- **PROBLEM REQUIREMENTS**: Transcribe exactly the lines below that begin at the line with "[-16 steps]" and stop after the line with "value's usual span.", leaving out every picture.

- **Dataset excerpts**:

_ _ _

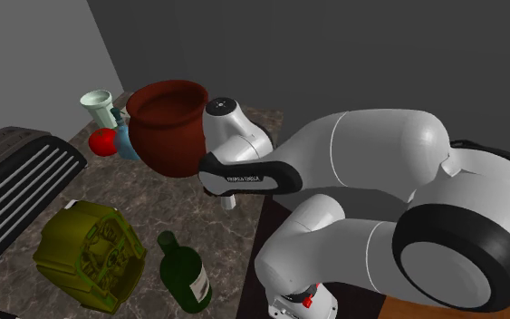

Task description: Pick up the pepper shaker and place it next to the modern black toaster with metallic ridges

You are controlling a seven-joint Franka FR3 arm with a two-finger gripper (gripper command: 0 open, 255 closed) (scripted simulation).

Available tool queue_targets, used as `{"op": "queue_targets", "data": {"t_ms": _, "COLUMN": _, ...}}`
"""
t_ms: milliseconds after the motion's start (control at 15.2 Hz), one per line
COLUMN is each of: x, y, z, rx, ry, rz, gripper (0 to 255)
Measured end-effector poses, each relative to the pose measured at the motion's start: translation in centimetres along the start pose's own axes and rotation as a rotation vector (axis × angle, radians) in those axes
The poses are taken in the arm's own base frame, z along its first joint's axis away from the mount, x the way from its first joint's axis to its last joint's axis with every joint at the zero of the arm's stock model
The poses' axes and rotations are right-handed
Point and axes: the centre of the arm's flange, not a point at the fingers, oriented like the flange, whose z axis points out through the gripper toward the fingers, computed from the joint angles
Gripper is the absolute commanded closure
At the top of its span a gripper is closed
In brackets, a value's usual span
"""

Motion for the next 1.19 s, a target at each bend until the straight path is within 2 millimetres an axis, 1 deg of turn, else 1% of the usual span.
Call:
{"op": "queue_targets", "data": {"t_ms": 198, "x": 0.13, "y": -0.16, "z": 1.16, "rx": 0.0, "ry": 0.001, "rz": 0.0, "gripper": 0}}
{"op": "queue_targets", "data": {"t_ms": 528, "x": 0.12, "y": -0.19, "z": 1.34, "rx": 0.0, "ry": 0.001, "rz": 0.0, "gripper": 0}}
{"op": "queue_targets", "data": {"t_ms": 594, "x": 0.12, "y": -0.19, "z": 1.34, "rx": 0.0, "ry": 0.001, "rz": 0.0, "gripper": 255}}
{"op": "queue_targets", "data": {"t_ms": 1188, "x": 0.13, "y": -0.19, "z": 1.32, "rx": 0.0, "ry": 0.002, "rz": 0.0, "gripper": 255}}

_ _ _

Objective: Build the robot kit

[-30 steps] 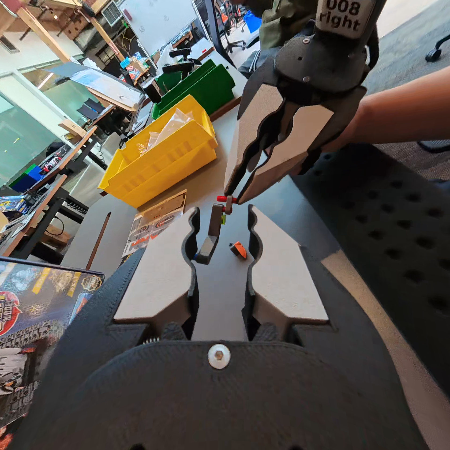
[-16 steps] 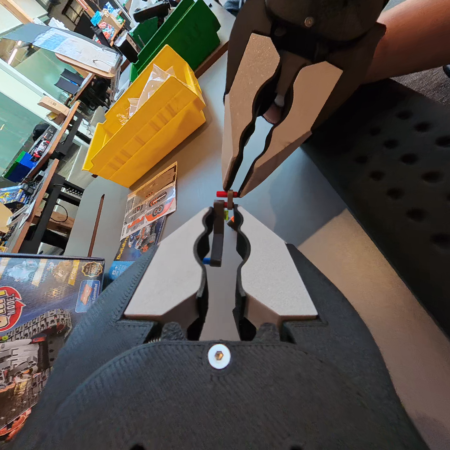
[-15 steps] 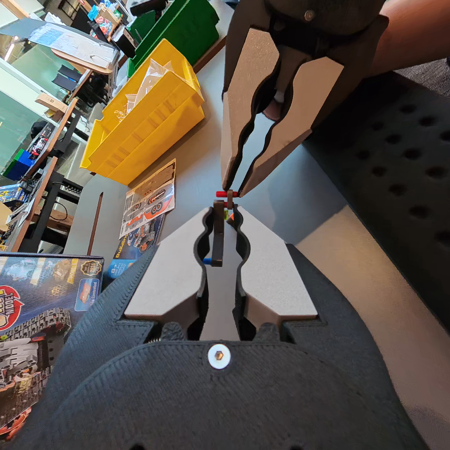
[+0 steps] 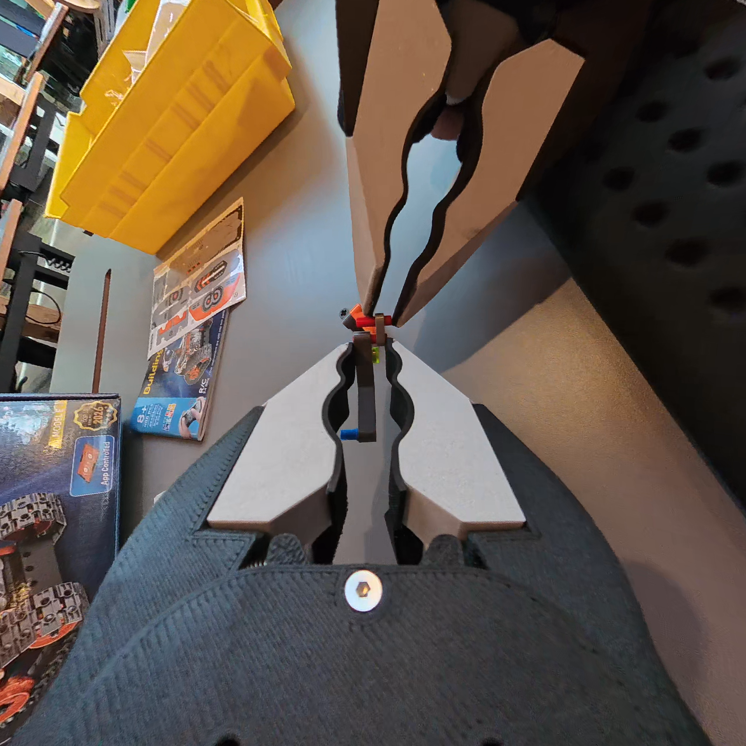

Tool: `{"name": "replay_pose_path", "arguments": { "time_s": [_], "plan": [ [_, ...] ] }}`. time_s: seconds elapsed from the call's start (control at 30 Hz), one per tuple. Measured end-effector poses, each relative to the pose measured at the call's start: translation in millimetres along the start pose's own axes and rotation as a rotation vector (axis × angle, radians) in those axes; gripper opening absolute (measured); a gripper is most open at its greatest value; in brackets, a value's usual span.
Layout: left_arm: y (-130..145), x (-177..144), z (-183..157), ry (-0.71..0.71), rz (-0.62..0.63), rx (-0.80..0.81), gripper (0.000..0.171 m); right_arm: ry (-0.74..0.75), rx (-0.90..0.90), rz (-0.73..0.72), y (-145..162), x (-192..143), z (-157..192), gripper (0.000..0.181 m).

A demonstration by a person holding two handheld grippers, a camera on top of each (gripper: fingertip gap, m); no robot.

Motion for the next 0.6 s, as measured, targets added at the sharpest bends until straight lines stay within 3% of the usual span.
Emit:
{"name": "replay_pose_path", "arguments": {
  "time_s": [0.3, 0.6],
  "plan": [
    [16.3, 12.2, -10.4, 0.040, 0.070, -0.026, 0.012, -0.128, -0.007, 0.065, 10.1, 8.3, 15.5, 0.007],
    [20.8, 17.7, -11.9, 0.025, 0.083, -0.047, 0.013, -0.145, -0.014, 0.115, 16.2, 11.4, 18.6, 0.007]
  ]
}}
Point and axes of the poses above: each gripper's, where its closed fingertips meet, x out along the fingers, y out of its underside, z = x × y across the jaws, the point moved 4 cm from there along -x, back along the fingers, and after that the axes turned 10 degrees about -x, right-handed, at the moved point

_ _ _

- **TASK OUTPUT**:
[-16 steps] 
[-15 steps] 
[+0 steps] 

Tool: `{"name": "replay_pose_path", "arguments": { "time_s": [_], "plan": [ [_, ...] ] }}`. time_s: seconds elapsed from the call's start (control at 30 Hz), one per tuple. Measured end-effector poses, each relative to the pose measured at the call's start: translation in millimetres along the start pose's own axes and rotation as a rotation vector (axis × angle, radians) in those axes; gripper opening absolute (measured); a gripper is most open at its greatest value; in brackets, a value's usual span.

The output requires no additions.